#### YOUR ASSIGNMENT
Report every line below that holds the word "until".

Stored records
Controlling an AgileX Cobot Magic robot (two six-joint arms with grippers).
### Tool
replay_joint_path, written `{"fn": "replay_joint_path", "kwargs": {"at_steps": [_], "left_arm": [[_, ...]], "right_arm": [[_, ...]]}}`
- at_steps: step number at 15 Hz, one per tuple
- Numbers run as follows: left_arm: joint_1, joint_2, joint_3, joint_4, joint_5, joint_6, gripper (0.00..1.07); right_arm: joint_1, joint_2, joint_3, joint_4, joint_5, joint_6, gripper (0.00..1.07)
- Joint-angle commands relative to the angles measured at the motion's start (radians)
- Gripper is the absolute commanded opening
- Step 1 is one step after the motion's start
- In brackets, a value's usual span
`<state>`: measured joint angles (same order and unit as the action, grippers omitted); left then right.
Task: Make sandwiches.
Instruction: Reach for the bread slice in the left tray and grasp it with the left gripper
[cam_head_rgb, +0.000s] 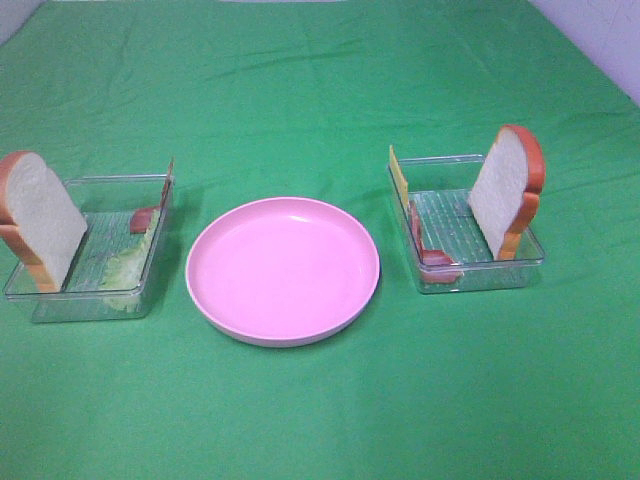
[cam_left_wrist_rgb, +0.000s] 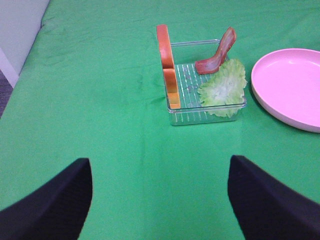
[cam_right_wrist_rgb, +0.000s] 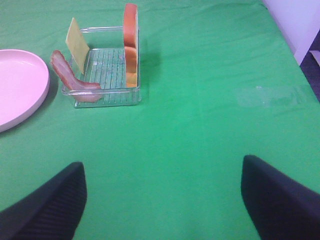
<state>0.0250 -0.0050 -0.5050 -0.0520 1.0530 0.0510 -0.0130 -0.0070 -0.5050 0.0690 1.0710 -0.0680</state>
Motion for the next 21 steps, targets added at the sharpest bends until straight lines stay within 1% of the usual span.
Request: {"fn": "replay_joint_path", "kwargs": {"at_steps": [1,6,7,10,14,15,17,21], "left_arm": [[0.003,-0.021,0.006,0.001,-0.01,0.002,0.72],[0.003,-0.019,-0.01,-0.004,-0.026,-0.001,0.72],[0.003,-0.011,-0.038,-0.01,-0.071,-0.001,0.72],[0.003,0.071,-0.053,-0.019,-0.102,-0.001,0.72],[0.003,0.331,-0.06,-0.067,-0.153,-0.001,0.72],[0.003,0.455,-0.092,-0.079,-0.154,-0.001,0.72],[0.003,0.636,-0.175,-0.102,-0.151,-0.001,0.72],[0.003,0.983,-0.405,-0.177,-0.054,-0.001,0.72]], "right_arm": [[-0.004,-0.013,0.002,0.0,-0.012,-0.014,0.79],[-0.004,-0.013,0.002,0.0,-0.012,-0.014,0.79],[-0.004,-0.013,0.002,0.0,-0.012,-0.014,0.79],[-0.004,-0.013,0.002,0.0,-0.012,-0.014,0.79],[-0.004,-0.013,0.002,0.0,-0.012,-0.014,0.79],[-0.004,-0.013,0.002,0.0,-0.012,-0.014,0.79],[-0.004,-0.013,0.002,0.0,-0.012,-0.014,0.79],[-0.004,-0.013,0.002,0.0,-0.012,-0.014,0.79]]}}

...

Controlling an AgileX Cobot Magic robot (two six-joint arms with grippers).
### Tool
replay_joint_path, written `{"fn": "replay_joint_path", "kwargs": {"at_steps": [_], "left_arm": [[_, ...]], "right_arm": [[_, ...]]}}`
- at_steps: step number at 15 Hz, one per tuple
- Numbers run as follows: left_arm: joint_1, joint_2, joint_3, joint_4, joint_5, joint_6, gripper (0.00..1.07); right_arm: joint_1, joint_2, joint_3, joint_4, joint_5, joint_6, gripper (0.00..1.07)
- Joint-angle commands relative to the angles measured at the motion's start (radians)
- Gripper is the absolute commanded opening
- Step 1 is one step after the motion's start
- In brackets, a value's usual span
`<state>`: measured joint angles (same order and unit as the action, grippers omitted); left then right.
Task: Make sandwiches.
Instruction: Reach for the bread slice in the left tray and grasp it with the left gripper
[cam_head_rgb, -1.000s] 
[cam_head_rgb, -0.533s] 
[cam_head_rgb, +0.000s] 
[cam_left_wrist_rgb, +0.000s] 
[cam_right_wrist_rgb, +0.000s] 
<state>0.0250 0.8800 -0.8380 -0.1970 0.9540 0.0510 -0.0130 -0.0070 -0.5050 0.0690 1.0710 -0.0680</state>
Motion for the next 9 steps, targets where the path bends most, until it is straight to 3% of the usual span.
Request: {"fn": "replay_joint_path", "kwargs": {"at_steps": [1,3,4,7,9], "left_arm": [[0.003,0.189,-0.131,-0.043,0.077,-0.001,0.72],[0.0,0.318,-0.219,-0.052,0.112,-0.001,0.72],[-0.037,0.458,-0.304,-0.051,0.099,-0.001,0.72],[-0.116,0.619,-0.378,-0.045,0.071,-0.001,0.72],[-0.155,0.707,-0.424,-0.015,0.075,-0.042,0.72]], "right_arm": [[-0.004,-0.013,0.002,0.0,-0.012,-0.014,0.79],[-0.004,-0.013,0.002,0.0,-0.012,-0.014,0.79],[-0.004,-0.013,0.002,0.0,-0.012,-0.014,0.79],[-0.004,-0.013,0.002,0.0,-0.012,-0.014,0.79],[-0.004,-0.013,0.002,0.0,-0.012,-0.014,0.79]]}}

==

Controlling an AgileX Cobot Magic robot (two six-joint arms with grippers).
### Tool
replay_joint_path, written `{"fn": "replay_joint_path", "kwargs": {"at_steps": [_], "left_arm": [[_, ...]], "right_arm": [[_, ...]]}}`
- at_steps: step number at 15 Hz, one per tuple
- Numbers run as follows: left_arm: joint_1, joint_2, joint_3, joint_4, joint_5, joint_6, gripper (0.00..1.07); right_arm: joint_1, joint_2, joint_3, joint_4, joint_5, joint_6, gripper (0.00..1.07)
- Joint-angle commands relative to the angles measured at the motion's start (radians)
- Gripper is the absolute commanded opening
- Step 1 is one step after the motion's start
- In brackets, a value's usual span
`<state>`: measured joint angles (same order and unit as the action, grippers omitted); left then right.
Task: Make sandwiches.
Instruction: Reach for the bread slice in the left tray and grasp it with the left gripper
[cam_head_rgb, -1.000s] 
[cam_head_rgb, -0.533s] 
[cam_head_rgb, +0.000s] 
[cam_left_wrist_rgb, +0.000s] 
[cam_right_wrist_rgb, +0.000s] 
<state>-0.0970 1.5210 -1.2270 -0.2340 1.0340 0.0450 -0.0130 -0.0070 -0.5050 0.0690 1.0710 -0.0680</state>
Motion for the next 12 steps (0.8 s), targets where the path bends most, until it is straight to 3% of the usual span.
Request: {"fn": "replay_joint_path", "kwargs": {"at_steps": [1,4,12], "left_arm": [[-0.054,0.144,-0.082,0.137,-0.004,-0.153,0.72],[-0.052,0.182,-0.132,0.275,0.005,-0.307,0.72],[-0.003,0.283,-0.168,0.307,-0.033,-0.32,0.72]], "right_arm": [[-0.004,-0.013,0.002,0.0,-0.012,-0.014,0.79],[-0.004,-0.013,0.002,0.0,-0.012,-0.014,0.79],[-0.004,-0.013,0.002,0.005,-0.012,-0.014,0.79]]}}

#### SOLUTION TO THE PROBLEM
Motion for the next 21 steps, targets added at the sharpest bends until straight lines stay within 1% of the usual span.
Motion for the next 9 steps, targets where the path bends most, until it is straight to 3% of the usual span.
Motion for the next 12 steps (0.8 s), targets where the path bends most, until it is straight to 3% of the usual span.

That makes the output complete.